### What the task requires
Copy out, from the data, each line containing the string "document".

### Data in this exercise
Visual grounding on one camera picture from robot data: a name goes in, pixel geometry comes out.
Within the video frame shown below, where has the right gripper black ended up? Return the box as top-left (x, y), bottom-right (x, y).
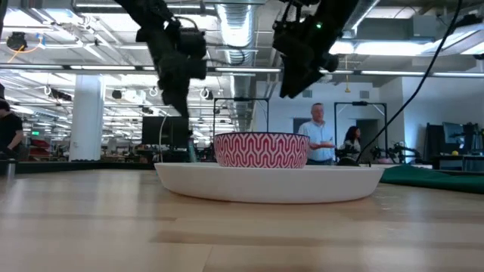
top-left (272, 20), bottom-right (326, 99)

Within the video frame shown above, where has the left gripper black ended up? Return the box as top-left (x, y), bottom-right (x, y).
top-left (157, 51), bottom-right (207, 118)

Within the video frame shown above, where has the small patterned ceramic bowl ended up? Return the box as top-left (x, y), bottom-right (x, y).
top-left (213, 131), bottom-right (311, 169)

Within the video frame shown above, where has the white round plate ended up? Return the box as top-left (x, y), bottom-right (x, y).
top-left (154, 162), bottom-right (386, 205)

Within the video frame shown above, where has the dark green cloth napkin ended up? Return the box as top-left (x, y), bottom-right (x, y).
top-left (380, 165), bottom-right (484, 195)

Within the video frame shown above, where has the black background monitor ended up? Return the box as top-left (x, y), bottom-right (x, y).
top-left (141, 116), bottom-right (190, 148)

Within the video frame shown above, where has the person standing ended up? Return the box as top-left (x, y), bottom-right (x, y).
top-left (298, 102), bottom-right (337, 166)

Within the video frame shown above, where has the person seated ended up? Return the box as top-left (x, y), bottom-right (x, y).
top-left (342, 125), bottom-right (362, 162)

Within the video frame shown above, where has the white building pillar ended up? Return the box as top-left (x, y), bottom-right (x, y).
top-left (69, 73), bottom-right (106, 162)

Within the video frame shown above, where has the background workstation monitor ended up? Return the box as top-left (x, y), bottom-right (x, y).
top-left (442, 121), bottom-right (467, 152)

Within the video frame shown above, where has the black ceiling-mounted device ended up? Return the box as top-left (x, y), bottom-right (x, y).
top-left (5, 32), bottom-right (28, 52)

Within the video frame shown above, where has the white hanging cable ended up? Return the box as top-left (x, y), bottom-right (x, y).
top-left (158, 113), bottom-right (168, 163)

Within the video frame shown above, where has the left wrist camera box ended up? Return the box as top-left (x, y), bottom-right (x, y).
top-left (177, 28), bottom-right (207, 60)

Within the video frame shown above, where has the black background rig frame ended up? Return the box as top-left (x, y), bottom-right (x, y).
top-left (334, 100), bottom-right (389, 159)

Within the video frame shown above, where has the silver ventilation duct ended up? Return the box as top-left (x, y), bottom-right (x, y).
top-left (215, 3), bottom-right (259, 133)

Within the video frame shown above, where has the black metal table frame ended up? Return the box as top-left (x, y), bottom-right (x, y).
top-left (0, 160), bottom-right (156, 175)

* * *

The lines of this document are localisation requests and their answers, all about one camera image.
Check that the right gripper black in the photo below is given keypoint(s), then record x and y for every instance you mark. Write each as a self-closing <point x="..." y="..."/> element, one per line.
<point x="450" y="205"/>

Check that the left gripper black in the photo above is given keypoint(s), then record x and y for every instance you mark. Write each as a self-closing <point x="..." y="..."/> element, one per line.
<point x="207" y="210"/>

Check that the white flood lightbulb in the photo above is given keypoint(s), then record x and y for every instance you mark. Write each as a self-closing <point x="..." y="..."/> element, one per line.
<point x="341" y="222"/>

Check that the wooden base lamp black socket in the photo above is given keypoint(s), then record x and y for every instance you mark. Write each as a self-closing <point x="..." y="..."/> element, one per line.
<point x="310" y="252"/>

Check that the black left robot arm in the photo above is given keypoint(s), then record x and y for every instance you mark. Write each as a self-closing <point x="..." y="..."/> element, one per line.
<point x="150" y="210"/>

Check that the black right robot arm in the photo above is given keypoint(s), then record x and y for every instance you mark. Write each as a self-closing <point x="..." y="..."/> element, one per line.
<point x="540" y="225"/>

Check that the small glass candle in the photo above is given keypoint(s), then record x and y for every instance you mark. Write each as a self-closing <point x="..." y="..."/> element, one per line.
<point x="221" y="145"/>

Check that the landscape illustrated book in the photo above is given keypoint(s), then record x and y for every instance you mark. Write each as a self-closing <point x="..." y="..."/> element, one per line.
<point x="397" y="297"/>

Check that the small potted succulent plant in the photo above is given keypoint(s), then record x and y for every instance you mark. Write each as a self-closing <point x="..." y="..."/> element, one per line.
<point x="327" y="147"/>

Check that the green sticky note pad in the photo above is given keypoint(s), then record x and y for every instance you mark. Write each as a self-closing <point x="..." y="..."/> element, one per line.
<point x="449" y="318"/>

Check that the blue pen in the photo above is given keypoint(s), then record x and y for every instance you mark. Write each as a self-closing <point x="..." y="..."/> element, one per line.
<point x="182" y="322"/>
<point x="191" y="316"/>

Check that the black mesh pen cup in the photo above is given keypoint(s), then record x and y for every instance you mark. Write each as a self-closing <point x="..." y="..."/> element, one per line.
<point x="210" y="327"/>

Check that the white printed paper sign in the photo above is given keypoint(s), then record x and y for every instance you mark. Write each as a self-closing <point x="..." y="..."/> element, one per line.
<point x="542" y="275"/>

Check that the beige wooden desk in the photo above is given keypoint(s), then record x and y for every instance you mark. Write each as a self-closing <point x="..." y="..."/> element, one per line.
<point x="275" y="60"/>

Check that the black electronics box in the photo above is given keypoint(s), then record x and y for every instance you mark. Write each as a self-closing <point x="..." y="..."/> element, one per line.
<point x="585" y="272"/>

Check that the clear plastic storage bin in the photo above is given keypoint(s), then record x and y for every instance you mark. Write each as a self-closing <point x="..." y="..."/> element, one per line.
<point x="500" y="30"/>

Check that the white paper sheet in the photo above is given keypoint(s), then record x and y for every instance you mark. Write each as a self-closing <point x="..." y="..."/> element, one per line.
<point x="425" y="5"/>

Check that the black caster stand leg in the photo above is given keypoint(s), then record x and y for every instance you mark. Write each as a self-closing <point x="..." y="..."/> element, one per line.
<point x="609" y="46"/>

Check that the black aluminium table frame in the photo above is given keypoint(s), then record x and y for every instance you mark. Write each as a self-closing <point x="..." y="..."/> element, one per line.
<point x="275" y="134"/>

==

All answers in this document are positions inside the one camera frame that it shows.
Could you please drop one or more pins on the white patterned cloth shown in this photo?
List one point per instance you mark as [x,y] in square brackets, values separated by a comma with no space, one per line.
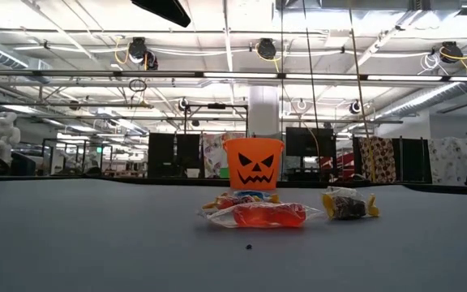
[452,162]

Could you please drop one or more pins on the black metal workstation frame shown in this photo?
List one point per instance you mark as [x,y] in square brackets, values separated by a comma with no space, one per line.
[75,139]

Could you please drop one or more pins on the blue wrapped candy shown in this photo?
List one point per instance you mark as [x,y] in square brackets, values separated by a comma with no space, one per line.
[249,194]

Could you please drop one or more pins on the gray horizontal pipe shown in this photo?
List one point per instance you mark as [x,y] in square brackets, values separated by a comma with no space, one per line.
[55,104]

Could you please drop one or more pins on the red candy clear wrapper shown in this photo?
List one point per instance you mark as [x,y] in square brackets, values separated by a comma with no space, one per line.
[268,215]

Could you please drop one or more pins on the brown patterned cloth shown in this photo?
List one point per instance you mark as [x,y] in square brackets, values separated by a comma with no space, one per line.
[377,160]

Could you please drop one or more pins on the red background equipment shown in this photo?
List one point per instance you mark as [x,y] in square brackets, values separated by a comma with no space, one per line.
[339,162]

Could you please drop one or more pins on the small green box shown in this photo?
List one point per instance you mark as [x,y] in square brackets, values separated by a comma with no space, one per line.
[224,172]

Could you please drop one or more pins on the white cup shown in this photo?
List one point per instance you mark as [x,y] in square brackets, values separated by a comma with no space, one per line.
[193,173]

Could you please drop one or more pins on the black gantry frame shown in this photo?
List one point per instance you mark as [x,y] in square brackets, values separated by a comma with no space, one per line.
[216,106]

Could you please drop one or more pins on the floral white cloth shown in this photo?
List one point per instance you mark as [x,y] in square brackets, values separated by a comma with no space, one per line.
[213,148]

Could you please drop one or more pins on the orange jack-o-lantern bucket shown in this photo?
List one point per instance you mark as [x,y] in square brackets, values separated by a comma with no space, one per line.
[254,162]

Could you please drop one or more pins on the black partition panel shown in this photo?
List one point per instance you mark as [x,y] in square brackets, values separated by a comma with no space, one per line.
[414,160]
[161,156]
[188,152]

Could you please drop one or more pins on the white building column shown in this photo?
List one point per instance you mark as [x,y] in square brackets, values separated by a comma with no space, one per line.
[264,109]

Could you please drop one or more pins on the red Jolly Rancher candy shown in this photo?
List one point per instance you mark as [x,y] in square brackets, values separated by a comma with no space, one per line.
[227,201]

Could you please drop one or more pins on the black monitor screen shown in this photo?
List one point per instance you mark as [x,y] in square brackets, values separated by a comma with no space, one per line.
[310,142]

### Task solution
The lines of this document are localisation requests and their answers, all about one camera image.
All answers in this document are positions inside the one camera frame that it shows.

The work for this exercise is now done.